— Problem description —
Report how many lines in the data include "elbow", with the number as the only reply.

— Exercise data —

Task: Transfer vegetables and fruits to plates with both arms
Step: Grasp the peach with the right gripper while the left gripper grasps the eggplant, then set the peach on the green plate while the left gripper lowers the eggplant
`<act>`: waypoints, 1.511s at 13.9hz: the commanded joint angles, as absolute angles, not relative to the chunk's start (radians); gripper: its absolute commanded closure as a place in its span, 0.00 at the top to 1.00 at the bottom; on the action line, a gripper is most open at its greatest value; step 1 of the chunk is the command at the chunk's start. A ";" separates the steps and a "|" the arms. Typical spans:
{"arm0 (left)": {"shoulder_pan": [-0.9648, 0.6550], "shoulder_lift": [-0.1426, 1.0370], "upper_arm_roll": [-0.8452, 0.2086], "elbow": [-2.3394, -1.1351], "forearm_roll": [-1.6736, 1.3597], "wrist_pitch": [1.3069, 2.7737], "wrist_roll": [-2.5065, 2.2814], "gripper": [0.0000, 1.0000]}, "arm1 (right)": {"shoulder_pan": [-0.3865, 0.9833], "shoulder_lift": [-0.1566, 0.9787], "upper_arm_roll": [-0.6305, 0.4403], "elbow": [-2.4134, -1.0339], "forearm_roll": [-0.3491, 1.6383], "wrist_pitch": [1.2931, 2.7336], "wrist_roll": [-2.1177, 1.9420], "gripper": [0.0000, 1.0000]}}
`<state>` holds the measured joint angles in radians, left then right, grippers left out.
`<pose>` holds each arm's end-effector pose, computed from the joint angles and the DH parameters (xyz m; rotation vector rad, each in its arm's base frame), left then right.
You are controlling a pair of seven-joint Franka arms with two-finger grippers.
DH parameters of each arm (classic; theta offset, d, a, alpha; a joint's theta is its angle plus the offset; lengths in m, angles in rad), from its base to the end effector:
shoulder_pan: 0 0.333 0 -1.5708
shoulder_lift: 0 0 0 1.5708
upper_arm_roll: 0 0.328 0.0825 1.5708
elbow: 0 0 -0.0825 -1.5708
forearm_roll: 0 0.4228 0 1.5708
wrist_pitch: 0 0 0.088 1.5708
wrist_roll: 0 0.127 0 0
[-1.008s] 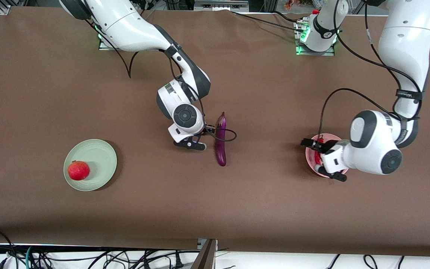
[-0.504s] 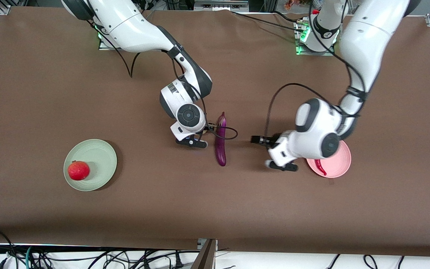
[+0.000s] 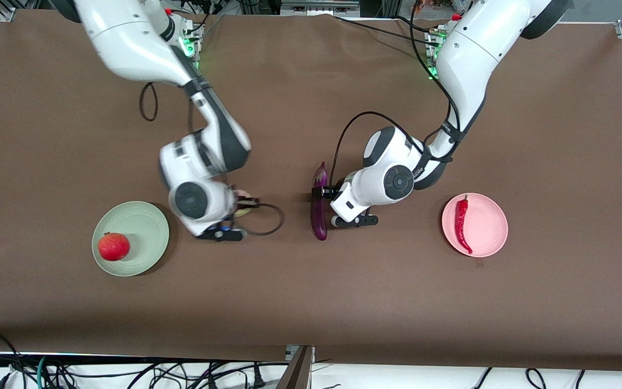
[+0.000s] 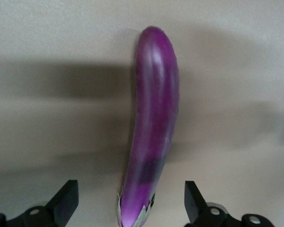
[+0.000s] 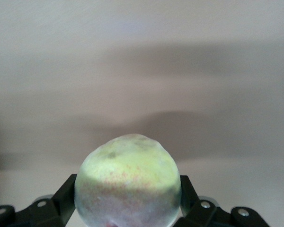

— Exercise response —
2